Ambas concepciones del Estado están en la actualidad agotadas, aunque sus motivaciones y sus consecuencias sean radicalmente diferentes. Mientras el comunismo fracasó totalmente, dejando tras de sí solo mucha sangre, dolor humano y violencia, por lo cual su reconstrucción desde sus cimientos tiene que ser total, la socialdemocracia debe pensar seriamente si quiere sobrevivir, en un diseño distinto del Estado en sus relaciones con la sociedad. Debe romper con la dinámica intervencionista y abrirse a una relación de cooperación sin complejos con las organizaciones de la sociedad civil. Lo público no puede seguir entendiéndose como lo exclusivamente estatal, sino como la conjunción de una relación estrecha entre el Estado y el nuevo protagonismo de la sociedad civil. Norberto Bobbio apreció con lucidez la realidad de un Estado que hoy luce agotado, y que exige un reacomodo que impida los excesos de la nueva derecha neoliberal, a lo que se suma para enturbiar el ambiente la antipolítica y el populismo, al señalar que la democratización del Estado aparejó su burocratización, convirtiéndose así en un instrumento al servicio de una nueva clase dominante alimentada por el Estado.

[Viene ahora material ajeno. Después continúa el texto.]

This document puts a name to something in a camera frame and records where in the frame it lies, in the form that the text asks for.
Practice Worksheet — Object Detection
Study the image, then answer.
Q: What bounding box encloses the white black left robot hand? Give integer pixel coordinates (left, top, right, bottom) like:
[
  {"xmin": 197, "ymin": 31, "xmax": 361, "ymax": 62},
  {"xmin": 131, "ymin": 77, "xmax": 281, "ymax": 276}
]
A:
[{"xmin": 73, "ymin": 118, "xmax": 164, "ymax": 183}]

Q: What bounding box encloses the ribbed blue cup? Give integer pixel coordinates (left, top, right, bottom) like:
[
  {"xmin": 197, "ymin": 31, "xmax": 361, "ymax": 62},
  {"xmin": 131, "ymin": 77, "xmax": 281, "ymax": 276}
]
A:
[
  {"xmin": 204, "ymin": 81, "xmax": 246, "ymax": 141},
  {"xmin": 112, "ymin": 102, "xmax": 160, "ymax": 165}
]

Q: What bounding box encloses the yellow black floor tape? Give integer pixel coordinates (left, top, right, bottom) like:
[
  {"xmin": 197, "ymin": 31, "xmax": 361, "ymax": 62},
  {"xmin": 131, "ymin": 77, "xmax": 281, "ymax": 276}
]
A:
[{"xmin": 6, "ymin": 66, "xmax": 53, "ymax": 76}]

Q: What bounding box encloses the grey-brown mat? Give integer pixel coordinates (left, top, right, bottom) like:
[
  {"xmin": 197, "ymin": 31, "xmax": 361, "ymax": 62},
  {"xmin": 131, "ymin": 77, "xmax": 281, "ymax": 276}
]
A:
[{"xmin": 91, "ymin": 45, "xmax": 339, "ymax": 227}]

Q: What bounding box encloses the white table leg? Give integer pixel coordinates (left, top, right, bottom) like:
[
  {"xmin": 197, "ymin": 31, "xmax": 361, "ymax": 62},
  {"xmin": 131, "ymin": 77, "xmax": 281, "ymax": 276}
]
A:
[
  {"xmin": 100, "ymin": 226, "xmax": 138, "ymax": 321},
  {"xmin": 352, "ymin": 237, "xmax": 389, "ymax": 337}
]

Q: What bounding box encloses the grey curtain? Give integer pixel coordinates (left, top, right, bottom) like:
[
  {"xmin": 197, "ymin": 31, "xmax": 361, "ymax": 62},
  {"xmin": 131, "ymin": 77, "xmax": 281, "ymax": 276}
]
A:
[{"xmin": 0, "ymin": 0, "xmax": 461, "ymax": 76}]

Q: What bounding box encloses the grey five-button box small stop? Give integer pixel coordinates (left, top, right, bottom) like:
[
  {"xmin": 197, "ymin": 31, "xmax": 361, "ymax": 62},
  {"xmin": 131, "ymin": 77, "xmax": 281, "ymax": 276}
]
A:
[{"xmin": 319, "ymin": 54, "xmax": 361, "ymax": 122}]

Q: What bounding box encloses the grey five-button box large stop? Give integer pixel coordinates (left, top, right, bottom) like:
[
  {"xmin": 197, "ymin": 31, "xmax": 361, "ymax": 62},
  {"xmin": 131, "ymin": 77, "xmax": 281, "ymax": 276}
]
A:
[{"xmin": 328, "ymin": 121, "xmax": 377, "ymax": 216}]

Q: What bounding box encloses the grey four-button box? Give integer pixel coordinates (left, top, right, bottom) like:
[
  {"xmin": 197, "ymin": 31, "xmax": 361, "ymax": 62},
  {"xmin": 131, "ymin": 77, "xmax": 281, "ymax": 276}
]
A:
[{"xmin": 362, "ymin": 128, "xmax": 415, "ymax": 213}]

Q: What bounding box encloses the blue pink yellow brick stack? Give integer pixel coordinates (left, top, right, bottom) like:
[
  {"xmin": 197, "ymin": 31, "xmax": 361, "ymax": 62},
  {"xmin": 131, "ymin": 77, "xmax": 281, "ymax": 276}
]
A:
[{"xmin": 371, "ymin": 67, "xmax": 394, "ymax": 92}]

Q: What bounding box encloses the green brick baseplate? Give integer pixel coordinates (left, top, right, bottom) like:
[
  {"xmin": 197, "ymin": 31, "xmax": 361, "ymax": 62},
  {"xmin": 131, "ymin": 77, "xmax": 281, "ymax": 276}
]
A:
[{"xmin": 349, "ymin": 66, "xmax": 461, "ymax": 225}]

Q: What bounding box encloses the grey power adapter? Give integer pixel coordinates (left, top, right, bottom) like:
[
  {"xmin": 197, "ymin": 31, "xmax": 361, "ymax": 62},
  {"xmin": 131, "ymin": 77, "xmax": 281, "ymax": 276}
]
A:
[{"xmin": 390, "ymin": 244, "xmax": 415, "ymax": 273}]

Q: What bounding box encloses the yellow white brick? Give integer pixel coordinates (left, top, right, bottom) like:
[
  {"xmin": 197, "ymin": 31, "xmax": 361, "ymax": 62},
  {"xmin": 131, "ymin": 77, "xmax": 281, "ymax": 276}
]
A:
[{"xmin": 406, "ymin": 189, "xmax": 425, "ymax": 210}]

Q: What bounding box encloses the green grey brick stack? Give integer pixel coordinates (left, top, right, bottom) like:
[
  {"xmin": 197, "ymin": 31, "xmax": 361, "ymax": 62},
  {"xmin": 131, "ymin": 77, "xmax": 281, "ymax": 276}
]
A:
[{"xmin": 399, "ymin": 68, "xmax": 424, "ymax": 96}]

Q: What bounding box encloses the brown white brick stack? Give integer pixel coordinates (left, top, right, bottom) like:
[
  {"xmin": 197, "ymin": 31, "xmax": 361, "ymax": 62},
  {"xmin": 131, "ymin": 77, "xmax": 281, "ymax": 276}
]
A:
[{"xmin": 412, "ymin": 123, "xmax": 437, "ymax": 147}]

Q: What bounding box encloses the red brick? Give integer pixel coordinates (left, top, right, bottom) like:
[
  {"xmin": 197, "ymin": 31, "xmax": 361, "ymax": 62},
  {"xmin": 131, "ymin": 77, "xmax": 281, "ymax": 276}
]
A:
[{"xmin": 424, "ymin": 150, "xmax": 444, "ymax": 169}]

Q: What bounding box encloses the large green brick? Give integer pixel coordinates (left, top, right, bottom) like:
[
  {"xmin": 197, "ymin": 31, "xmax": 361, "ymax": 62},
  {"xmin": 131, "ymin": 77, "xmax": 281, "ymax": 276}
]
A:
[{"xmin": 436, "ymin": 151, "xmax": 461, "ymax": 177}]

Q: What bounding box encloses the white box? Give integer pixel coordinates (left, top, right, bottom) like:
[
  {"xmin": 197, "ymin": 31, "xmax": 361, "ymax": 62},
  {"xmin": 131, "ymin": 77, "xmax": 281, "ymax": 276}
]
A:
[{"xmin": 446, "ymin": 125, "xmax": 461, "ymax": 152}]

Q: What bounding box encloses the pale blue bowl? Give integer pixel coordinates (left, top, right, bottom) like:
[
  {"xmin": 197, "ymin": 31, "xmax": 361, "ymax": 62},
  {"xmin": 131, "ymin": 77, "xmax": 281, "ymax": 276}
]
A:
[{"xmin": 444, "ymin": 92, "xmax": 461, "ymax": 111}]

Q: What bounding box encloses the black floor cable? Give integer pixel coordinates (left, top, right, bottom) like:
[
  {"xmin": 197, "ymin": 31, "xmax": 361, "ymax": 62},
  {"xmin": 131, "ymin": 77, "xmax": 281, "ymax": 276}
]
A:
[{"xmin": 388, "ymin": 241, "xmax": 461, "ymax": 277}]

Paradojas de la historia. El socialismo debe regresar a sus orígenes si todavía tiene algún chance de sobrevivir. Volver a una visión donde la sociedad, la comunidad, el humanismo social, eran la tarea a desarrollar para enfrentar el individualismo liberal, y no el estatismo en lo que terminó convirtiéndose, para mal de sus ideales pretendidamente liberadores.